The individual has always had to struggle to keep from being overwhelmed by the tribe. If you try it, you will be lonely often, and sometimes frightened. No price is too high for the privilege of owning yourself. ~ Friedrich Nietzsche

The individual has always had to struggle to keep from being overwhelmed by the tribe. If you try it, you will be lonely often, and sometimes frightened. No price is too high for the privilege of owning yourself. ~ Friedrich Nietzsche

Economy

Can the Liberals change on health?

*Pic: of Malcolm Turnbull by Bob Burton.

Well, at least he said it. Three days after a dismal election result, Malcolm Turnbull, faux-contrite, finally admitted that his party’s record on health might have had something to do with the result.

‘We have to recognise that a material number of Australians were sufficiently concerned about our commitment to Medicare that they changed their vote.’ he said. ‘And that is, that’s something, you know, we need to address.’

And that was it. None of his ministers were prepared to accept that actual policy, rather than Labor’s ‘Mediscare’, had anything to do with their defeat. Peter Dutton, the former health minister who was behind the disastrous $7 co-payment, dodged questions on the issue. Julie Bishop , far from offering any word of contrition, said the Coalition should have been more negative.

Scott Morrison, who more than anyone must bear responsibility for the result, continued his familiar one-note tune as if no election had intervened. He was prepared to accept that Tony Abbott and Joe Hockey made some mistakes, but not him. Not his own refusal to reverse previous cuts, not his own decision to continue the Medicare rebate freeze for another four years.

If they are able to form government, Morrison told AM, the Coalition will stick with its current approach to health. ‘We can’t have the health system being a money pit where the argument is just about how much money you throw down the hole. The system has to be effective and it has to be efficient.’

No mea culpa there.

Eric Abetz blamed GetUp.

Nobody in the government accepts the basic reality of health economics: that when governments stop paying for health care, those costs do not magically cease to exist. They are instead transferred to individuals who have to foot the bill themselves whether they can or not, through insurance premiums or out of their pockets. And because the government has much more market power than any individual or any insurer, we inevitably end up paying more for a privatised system that’s much less efficient and much less fair.

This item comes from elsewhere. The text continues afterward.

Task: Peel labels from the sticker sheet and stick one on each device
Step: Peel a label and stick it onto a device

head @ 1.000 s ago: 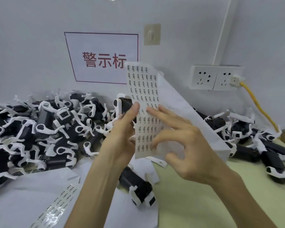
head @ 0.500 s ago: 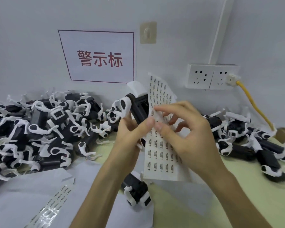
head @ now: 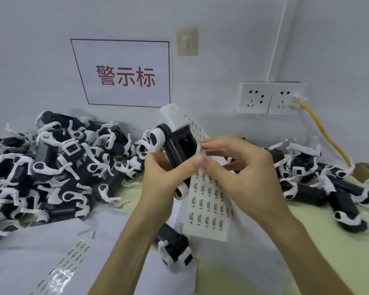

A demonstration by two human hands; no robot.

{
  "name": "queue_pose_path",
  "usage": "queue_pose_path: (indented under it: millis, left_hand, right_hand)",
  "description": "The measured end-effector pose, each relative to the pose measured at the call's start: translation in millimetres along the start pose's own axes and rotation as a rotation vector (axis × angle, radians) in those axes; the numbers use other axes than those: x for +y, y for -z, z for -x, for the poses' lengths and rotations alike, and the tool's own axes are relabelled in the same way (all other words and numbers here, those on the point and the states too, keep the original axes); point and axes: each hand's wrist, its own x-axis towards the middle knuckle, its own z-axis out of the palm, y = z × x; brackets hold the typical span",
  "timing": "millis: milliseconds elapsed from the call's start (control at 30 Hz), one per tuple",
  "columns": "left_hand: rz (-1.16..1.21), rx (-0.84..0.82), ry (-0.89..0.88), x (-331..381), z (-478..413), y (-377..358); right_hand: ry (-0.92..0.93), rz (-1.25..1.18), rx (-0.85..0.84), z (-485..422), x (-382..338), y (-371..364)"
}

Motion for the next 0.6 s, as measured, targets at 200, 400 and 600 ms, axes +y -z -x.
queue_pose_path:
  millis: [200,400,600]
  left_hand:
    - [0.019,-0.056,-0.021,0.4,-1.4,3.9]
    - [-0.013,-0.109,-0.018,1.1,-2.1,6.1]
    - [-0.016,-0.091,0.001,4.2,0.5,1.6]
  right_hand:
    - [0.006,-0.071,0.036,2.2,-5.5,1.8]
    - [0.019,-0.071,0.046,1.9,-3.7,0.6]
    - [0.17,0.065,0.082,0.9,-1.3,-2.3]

In Tasmania, the electoral price paid for the Liberals’ long-standing approach to health policy has been uniquely high. The state party now has no members in the house in which governments are made.

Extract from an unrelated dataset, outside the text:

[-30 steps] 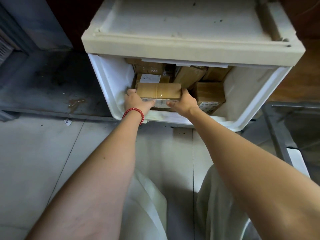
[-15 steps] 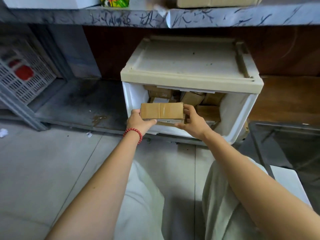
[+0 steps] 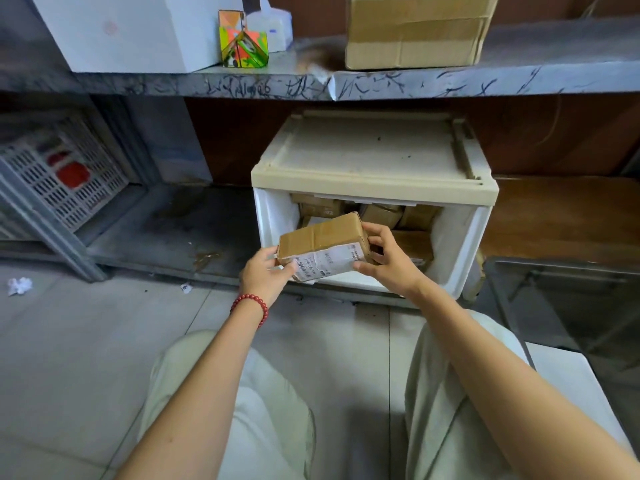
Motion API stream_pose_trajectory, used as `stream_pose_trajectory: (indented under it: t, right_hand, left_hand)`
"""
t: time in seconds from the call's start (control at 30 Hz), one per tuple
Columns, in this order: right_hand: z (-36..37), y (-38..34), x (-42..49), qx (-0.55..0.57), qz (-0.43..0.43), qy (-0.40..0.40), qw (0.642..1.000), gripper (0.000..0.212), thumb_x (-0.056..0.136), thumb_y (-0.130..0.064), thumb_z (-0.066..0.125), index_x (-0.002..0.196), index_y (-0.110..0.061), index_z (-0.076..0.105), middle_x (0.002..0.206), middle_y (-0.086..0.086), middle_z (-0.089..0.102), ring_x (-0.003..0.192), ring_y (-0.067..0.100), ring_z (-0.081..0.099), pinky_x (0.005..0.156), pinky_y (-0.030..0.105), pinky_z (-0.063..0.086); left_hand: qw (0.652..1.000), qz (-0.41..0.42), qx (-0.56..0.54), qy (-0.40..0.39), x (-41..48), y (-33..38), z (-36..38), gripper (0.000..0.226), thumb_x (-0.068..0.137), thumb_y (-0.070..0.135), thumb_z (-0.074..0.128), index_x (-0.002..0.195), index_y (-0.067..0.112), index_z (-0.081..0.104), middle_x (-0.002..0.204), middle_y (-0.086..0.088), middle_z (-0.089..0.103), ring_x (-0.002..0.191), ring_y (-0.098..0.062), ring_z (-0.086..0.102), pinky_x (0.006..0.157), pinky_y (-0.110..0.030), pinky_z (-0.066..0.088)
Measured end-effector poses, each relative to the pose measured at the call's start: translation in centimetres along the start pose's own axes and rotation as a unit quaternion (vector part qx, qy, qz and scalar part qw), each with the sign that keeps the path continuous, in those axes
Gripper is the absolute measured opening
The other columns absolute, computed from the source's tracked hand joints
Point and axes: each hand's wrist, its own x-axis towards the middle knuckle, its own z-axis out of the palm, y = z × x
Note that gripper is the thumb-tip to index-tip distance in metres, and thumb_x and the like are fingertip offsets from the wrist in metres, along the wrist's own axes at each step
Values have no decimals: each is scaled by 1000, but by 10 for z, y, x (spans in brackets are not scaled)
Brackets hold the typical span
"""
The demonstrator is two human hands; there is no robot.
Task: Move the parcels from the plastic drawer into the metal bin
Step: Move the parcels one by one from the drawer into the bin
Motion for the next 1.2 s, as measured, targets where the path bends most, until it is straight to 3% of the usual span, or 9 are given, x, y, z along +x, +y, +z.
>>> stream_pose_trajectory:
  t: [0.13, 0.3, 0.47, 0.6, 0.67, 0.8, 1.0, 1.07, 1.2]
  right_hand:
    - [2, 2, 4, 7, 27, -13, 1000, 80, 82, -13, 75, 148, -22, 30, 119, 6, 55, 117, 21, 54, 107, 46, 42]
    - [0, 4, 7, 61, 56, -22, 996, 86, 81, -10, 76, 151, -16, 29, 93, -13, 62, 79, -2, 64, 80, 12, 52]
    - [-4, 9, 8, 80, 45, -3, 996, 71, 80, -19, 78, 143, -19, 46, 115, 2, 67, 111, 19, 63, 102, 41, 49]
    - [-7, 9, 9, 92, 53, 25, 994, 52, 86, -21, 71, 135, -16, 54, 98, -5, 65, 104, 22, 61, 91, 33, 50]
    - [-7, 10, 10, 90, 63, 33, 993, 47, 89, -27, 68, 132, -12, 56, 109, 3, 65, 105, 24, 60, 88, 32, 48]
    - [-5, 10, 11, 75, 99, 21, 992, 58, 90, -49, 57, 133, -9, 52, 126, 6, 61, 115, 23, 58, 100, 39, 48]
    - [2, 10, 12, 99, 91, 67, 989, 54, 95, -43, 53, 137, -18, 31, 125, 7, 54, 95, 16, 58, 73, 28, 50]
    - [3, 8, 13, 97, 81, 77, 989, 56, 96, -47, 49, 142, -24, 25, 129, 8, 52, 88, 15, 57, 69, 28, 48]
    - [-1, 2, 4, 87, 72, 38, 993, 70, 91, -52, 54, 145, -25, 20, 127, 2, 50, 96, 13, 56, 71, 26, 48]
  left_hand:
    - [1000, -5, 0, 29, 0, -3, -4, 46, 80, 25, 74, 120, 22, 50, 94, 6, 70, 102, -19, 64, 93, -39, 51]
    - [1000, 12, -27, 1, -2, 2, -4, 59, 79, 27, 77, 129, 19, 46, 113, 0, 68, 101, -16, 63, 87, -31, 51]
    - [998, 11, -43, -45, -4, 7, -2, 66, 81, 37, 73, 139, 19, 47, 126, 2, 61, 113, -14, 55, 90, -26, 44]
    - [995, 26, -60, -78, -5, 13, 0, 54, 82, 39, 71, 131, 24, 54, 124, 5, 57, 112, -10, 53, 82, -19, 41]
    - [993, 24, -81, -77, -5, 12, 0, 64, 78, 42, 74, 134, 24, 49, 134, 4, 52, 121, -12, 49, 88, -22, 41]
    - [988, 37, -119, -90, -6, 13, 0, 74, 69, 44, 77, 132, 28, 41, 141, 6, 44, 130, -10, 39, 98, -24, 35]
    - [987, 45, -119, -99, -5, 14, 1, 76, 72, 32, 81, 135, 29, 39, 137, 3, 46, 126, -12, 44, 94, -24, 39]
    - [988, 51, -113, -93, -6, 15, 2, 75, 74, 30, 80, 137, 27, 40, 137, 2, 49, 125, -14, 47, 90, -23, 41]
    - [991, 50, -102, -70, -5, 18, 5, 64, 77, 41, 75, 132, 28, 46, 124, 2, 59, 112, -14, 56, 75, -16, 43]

Will Hodgman says his federal colleagues, though not himself, have lessons to learn from the result. His own government’s health and education policies, he apparently believes, are going swimmingly.

‘I think the biggest take-out was that clearly issues of health and education are critical to Tasmanians,’ he said. ‘We have issues here in Tasmania that we are tacking head-on. We are investing more, and reforming a system that has not worked well.’

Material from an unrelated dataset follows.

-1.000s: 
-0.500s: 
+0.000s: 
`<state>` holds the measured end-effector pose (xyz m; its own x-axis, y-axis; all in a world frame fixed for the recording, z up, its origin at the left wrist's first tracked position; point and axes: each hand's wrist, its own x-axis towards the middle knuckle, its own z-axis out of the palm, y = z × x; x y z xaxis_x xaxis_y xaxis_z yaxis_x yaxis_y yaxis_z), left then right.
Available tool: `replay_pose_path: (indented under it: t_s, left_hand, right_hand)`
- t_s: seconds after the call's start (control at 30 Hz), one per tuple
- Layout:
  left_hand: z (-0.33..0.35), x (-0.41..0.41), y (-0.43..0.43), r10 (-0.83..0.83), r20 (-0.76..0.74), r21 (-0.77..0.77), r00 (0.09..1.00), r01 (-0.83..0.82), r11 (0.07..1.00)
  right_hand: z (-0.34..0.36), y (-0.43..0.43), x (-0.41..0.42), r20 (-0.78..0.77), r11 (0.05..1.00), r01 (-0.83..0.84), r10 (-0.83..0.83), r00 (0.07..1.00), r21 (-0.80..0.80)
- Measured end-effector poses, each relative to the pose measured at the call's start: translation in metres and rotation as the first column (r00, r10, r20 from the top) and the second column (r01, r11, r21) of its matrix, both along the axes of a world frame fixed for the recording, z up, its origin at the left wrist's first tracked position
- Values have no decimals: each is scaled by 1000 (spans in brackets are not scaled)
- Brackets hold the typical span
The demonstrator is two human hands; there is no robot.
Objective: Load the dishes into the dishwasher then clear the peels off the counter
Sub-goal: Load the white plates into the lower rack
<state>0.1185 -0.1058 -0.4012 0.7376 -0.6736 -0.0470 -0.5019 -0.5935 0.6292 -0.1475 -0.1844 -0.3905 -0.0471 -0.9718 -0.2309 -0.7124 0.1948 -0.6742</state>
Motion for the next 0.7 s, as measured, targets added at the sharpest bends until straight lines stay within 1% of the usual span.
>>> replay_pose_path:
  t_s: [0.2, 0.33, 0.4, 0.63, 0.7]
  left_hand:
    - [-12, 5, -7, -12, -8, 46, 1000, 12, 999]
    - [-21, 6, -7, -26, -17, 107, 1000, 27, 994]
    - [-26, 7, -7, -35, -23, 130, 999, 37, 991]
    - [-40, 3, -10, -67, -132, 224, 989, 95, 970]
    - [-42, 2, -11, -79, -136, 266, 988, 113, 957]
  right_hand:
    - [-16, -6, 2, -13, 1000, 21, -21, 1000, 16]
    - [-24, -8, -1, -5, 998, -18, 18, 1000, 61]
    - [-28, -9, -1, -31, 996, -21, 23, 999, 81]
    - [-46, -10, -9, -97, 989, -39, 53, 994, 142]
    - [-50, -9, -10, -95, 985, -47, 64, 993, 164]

There was no acknowledgement that he has cut real hospital funding in three successive budgets, or that by the end of the current forward estimates, long-term hospital costs will exceed funding by 30%. No acknowledgement of the rolling crises and regular scandals. No acknowledgement that the state’s doctors, nurses and patients may have a point when they say his government’s budget-cutting is having disastrous results.

If the Liberals really did reverse their long-standing discomfort with universal health care, the nation and the party would be far better off. There is no doubt about what the majority of voters want. And if the conservatives’ historical attitude does not change fundamentally and convincingly, winning elections will continue to be more difficult than it needs to be.

The problem, though, is that universal health care ‒ the right of all citizens to hospital and other health services ‒ strikes at the heart of conservative views on what governments are for.

That view is based on the supremacy of free markets as the only reliable way of distributing wealth, and the notion that governments are invariably less efficient than private enterprise. That has been the essence of classical and liberal economics for three hundred years.

Its weakness is that it tends to ignore the instances in which markets fail to be either efficient or fair. And it transcends any split within the Liberal Party between ‘moderates’ and ‘conservatives’. Those differences are about power and social attitudes, not about economics or the role of government.

The rhetoric may change, as it has before. But the Liberal Party is prevented by its core beliefs from giving the Australian public the kind of health system they have been demanding for the past seventy years.

*Martyn Goddard is a Hobart-based policy analyst specialising in health issues. He is a former journalist and ABC documentary maker who became involved in health policy during the AIDS crisis in Sydney. Since then he has been a member of the main Commonwealth advisory bodies on AIDS and hepatitis and was the first consumer member of the committee that lists drugs on the PBS. He was also health policy officer for the Australian Consumers’ Association. For the past decade he has concentrated on examining and explaining Tasmania’s health issues.

Crikey: Pssst, Abetz: GetUp is not a charity, does not care what you think GetUp donation’s aren’t tax-deductible, so you’ll have to try harder, Senator.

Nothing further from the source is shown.